### Exercise brief:
After going through the data below, state how many lines contain "foot", and nothing else.

### Records supplied:

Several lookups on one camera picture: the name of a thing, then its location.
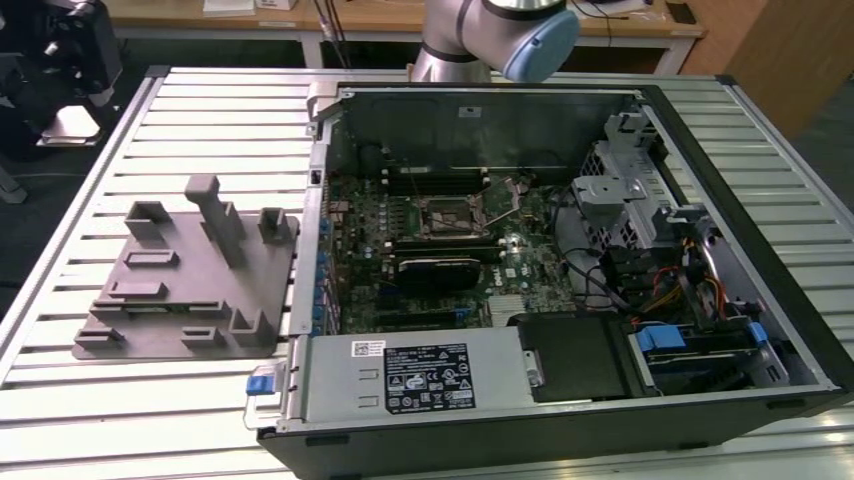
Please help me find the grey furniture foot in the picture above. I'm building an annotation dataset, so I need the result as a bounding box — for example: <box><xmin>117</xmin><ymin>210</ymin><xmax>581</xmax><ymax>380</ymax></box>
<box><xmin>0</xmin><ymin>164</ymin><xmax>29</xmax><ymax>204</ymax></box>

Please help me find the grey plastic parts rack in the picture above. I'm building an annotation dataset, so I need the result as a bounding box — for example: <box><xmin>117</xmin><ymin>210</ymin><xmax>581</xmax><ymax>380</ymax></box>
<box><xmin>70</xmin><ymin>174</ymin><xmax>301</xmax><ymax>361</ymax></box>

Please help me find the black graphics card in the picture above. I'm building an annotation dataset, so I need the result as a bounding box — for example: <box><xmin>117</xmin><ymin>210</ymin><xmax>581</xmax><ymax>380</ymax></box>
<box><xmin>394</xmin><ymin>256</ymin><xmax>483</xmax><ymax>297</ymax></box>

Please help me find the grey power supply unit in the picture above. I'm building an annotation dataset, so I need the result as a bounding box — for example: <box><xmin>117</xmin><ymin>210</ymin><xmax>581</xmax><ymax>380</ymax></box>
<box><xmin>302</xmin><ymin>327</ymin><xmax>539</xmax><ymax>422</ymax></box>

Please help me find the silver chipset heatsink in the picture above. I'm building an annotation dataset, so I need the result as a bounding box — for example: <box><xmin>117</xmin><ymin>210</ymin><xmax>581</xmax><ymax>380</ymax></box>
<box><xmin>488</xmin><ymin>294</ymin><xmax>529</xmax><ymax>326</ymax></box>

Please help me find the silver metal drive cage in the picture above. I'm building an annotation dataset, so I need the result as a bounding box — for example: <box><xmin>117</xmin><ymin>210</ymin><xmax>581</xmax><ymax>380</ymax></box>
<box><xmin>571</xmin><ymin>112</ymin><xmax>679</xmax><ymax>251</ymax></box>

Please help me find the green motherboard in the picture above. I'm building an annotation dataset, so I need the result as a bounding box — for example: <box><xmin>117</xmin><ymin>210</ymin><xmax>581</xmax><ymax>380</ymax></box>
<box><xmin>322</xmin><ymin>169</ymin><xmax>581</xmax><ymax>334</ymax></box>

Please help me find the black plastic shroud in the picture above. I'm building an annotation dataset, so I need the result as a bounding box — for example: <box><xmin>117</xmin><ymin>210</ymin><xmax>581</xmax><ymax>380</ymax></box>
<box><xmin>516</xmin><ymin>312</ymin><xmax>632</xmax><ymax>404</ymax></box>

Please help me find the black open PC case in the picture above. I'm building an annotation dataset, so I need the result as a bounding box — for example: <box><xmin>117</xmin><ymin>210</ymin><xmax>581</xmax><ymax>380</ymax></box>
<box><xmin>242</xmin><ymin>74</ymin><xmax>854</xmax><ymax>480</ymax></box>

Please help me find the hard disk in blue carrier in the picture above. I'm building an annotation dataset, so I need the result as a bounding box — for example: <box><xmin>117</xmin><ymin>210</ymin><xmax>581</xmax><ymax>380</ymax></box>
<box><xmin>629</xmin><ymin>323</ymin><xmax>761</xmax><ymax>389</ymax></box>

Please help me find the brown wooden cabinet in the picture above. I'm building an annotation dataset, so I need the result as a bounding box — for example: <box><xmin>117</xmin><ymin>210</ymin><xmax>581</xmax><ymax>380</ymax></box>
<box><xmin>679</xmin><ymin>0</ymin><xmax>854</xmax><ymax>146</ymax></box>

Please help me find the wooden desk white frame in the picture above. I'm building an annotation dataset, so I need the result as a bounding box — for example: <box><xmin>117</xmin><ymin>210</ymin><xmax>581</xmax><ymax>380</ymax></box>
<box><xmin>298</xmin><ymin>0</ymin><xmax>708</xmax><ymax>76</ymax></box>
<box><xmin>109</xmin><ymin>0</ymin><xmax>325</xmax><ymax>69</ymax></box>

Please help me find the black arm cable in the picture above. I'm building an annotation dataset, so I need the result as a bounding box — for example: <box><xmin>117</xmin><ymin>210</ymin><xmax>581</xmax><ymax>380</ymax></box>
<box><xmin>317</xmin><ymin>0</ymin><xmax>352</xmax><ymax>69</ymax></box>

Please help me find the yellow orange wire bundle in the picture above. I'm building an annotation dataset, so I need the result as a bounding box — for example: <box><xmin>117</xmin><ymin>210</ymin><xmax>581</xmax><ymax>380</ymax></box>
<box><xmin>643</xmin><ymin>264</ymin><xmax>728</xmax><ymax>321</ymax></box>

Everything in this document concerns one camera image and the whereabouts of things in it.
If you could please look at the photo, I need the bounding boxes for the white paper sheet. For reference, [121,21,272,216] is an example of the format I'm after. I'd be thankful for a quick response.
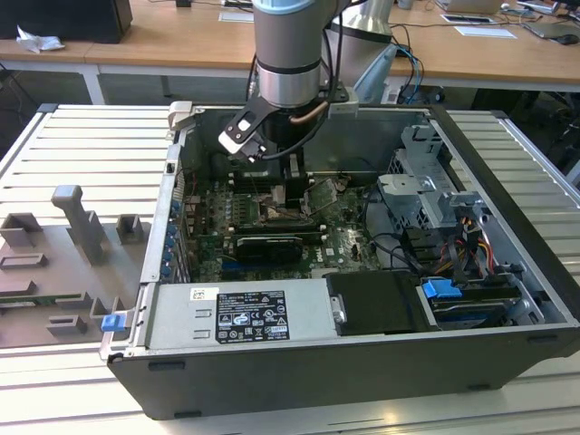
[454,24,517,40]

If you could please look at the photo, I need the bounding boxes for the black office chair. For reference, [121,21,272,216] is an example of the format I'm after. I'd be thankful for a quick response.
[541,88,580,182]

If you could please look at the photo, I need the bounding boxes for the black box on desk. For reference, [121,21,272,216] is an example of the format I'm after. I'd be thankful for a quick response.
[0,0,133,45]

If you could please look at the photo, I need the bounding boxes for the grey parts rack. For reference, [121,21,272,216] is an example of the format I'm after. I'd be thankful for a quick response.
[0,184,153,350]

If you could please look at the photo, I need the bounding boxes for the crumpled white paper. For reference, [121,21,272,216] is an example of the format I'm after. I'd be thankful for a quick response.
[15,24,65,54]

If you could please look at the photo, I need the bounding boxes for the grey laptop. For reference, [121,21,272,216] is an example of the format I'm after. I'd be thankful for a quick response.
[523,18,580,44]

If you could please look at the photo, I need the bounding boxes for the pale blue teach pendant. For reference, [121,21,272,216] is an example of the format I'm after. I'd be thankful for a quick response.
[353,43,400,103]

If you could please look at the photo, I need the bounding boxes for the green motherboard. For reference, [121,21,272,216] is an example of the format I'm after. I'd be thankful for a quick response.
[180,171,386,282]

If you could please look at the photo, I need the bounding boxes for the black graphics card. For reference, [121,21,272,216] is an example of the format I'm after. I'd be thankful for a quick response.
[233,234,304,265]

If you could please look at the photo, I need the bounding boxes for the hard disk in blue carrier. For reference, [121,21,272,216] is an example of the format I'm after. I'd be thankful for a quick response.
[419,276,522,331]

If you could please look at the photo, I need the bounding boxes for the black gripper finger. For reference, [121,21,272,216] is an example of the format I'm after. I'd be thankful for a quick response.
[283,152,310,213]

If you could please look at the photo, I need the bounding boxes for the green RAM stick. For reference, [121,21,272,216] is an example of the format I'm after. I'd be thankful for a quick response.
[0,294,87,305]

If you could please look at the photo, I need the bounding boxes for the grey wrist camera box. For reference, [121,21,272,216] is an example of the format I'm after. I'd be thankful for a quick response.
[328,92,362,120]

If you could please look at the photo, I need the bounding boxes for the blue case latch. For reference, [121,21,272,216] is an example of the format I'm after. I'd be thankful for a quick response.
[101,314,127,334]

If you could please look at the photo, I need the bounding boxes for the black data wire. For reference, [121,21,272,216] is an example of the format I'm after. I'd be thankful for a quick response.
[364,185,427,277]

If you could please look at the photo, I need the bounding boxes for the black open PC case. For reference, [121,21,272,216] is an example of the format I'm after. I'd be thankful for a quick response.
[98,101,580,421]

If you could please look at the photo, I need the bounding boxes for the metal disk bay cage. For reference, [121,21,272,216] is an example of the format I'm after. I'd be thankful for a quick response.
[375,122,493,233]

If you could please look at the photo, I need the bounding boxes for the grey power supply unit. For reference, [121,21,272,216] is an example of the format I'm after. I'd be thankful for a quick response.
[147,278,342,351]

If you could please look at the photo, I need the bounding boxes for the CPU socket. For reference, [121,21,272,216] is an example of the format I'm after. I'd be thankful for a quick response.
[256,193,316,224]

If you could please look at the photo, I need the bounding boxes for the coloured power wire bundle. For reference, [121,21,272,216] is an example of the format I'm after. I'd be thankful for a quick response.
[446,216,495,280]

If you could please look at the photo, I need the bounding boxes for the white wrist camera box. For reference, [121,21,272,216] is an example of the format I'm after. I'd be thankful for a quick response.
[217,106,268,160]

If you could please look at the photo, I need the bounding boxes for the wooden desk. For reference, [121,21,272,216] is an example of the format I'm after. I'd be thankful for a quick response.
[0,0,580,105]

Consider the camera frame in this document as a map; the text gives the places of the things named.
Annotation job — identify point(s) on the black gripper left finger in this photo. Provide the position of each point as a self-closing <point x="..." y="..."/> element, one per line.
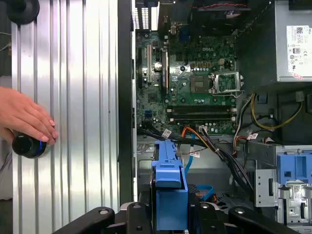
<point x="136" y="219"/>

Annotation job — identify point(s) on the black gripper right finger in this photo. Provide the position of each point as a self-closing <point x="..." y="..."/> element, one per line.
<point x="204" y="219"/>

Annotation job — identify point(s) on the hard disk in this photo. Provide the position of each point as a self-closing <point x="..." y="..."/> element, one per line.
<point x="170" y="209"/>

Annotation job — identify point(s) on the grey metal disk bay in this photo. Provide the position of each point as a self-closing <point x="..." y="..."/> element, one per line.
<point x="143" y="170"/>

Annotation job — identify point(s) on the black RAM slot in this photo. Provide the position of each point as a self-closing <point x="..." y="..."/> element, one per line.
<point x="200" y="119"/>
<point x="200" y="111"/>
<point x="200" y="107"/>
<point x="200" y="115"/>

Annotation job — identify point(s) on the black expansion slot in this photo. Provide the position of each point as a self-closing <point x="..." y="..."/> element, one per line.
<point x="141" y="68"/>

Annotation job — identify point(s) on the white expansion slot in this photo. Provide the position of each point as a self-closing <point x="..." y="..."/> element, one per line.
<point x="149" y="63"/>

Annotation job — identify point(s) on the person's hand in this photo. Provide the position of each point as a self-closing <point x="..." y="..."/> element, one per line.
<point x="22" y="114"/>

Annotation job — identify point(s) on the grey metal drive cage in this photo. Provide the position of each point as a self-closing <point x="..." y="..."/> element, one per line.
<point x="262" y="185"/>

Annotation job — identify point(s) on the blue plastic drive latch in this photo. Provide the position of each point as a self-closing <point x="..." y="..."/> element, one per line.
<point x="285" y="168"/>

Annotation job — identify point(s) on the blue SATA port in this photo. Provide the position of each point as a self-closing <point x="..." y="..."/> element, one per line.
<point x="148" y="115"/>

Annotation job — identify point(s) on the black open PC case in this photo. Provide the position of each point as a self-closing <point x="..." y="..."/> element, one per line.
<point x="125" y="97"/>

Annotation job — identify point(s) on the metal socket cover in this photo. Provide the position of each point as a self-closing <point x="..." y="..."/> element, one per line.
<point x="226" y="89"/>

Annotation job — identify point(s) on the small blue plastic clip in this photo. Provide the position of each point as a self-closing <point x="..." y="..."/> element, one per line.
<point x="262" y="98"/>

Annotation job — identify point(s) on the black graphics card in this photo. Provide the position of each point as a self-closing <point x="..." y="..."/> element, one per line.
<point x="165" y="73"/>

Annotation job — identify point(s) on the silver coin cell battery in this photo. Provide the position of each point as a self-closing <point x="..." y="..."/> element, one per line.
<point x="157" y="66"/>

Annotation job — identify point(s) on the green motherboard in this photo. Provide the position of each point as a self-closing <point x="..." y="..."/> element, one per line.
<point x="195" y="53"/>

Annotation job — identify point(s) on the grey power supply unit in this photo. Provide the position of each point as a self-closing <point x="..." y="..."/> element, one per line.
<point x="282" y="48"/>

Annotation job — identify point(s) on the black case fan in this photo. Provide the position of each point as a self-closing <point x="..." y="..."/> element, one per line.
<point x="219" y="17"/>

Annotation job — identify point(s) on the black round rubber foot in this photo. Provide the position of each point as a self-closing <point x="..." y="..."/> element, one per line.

### Answer space:
2